The required output is the complete data, repeated without alteration.

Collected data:
• • • • •

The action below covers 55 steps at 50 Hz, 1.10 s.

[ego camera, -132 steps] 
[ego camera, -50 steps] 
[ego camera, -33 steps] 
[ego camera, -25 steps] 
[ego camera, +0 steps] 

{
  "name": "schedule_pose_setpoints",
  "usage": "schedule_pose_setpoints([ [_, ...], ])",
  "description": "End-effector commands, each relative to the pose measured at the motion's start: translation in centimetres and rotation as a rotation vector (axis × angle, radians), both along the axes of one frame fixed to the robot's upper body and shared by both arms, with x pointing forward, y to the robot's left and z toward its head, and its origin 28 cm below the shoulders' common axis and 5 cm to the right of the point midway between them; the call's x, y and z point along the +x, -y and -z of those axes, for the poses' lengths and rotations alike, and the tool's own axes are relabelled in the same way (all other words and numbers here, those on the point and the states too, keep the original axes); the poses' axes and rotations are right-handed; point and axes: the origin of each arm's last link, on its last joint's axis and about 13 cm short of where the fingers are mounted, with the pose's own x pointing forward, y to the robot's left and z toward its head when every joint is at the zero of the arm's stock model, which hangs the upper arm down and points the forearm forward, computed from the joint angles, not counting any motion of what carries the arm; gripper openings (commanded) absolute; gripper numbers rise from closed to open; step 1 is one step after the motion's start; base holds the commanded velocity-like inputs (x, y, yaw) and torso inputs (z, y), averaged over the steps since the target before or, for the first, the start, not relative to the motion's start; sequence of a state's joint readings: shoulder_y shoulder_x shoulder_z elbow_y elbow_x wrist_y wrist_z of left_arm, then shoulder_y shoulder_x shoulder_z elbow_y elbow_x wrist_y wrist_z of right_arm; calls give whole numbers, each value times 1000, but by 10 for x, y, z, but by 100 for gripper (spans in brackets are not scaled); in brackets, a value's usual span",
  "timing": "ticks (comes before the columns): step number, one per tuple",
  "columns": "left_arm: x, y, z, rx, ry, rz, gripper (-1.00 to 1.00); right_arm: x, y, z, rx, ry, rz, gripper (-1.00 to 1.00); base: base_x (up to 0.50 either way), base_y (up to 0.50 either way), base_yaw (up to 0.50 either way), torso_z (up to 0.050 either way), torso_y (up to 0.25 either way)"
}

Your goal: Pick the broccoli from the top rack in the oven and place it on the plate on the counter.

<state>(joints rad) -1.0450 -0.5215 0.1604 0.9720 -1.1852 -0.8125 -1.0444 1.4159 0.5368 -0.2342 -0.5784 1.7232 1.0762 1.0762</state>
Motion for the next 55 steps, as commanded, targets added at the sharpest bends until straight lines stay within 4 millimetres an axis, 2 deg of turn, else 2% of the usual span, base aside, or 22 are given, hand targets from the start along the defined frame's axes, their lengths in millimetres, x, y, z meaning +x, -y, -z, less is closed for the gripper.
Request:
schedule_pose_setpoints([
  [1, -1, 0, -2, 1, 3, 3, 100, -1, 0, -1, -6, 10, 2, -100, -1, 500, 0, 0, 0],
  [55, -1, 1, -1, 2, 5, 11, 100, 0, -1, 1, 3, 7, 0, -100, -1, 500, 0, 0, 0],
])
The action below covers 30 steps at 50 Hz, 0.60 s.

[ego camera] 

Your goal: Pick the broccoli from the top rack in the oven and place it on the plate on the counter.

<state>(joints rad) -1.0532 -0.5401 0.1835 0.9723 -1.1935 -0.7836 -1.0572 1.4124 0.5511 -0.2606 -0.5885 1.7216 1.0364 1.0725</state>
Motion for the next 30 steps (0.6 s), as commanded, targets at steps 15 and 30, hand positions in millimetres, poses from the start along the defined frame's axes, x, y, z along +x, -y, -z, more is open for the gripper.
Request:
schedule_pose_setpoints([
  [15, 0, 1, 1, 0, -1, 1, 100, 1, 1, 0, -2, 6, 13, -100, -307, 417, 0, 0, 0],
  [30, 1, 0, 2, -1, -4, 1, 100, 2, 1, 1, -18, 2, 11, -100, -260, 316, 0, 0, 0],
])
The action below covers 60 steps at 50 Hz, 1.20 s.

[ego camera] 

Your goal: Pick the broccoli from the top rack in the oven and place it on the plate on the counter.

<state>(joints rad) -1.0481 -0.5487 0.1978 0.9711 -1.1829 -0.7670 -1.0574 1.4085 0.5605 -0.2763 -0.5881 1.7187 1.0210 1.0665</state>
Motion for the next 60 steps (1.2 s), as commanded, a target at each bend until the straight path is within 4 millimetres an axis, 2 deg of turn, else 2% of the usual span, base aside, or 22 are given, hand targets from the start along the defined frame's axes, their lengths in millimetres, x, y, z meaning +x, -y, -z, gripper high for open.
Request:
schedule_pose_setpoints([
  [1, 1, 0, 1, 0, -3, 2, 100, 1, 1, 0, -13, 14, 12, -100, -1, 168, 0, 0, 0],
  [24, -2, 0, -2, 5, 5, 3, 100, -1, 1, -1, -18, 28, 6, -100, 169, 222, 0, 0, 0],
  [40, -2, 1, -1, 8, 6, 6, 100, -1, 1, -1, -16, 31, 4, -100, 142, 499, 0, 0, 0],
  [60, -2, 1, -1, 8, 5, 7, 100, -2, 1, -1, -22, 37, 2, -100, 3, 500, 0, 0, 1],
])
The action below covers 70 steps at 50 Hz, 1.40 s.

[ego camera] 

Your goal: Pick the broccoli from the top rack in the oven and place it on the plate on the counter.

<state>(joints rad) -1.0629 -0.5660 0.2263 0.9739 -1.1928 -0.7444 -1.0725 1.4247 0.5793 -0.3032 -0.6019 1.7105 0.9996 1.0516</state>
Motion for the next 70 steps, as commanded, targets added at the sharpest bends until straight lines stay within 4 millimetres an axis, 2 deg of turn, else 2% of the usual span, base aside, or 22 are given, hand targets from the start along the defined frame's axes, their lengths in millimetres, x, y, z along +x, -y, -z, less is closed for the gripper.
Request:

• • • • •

## Exercise solution
The action below covers 55 steps at 50 Hz, 1.10 s.

[ego camera, -132 steps] 
[ego camera, -50 steps] 
[ego camera, -33 steps] 
[ego camera, -25 steps] 
[ego camera, +0 steps] 

{
  "name": "schedule_pose_setpoints",
  "usage": "schedule_pose_setpoints([ [_, ...], ])",
  "description": "End-effector commands, each relative to the pose measured at the motion's start: translation in centimetres and rotation as a rotation vector (axis × angle, radians), both along the axes of one frame fixed to the robot's upper body and shared by both arms, with x pointing forward, y to the robot's left and z toward its head, and its origin 28 cm below the shoulders' common axis and 5 cm to the right of the point midway between them; the call's x, y and z point along the +x, -y and -z of those axes, for the poses' lengths and rotations alike, and the tool's own axes are relabelled in the same way (all other words and numbers here, those on the point and the states too, keep the original axes); the poses' axes and rotations are right-handed; point and axes: the origin of each arm's last link, on its last joint's axis and about 13 cm short of where the fingers are mounted, with the pose's own x pointing forward, y to the robot's left and z toward its head when every joint is at the zero of the arm's stock model, which hangs the upper arm down and points the forearm forward, computed from the joint angles, not counting any motion of what carries the arm; gripper openings (commanded) absolute; gripper numbers rise from closed to open; step 1 is one step after the motion's start; base holds the commanded velocity-like inputs (x, y, yaw) and torso inputs (z, y), averaged over the steps since the target before or, for the first, the start, not relative to the motion's start; sequence of a state's joint readings: shoulder_y shoulder_x shoulder_z elbow_y elbow_x wrist_y wrist_z of left_arm, then shoulder_y shoulder_x shoulder_z elbow_y elbow_x wrist_y wrist_z of right_arm; calls give whole numbers, each value times 1000, but by 10 for x, y, z, but by 100 for gripper (spans in brackets are not scaled); in brackets, a value's usual span",
  "timing": "ticks (comes before the columns): step number, one per tuple",
  "columns": "left_arm: x, y, z, rx, ry, rz, gripper (-1.00 to 1.00); right_arm: x, y, z, rx, ry, rz, gripper (-1.00 to 1.00); base: base_x (up to 0.50 either way), base_y (up to 0.50 either way), base_yaw (up to 0.50 either way), torso_z (up to 0.050 either way), torso_y (up to 0.25 either way)"
}

Your goal: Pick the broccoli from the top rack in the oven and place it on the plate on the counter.

<state>(joints rad) -1.0450 -0.5215 0.1604 0.9720 -1.1852 -0.8125 -1.0444 1.4159 0.5368 -0.2342 -0.5784 1.7232 1.0762 1.0762</state>
Motion for the next 55 steps, as commanded, targets added at the sharpest bends until straight lines stay within 4 millimetres an axis, 2 deg of turn, else 2% of the usual span, base aside, or 22 are given, hand targets from the start along the defined frame's axes, their lengths in millimetres, x, y, z meaning +x, -y, -z, less is closed for the gripper.
Request:
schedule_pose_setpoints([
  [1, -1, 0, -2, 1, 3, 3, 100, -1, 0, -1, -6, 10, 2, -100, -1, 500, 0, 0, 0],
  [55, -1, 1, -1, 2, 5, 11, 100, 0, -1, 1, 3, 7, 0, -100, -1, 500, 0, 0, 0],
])
The action below covers 30 steps at 50 Hz, 0.60 s.

[ego camera] 

Your goal: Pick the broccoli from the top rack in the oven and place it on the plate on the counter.

<state>(joints rad) -1.0532 -0.5401 0.1835 0.9723 -1.1935 -0.7836 -1.0572 1.4124 0.5511 -0.2606 -0.5885 1.7216 1.0364 1.0725</state>
Motion for the next 30 steps (0.6 s), as commanded, targets at steps 15 and 30, hand positions in millimetres, poses from the start along the defined frame's axes, x, y, z along +x, -y, -z, more is open for the gripper.
Request:
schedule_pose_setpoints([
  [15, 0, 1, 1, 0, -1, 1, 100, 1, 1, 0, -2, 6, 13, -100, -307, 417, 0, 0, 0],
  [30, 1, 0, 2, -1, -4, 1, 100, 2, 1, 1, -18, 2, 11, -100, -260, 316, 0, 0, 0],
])
The action below covers 60 steps at 50 Hz, 1.20 s.

[ego camera] 

Your goal: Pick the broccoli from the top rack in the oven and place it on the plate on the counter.

<state>(joints rad) -1.0481 -0.5487 0.1978 0.9711 -1.1829 -0.7670 -1.0574 1.4085 0.5605 -0.2763 -0.5881 1.7187 1.0210 1.0665</state>
Motion for the next 60 steps (1.2 s), as commanded, a target at each bend until the straight path is within 4 millimetres an axis, 2 deg of turn, else 2% of the usual span, base aside, or 22 are given, hand targets from the start along the defined frame's axes, their lengths in millimetres, x, y, z meaning +x, -y, -z, gripper high for open.
Request:
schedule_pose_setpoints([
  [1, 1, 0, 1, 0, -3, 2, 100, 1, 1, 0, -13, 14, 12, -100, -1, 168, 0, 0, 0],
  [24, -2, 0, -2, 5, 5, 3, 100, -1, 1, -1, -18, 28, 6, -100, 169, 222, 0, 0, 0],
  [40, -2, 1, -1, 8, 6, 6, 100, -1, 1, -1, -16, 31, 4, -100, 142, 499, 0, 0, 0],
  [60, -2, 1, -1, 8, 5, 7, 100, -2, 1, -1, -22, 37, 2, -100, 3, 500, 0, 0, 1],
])
The action below covers 70 steps at 50 Hz, 1.40 s.

[ego camera] 

Your goal: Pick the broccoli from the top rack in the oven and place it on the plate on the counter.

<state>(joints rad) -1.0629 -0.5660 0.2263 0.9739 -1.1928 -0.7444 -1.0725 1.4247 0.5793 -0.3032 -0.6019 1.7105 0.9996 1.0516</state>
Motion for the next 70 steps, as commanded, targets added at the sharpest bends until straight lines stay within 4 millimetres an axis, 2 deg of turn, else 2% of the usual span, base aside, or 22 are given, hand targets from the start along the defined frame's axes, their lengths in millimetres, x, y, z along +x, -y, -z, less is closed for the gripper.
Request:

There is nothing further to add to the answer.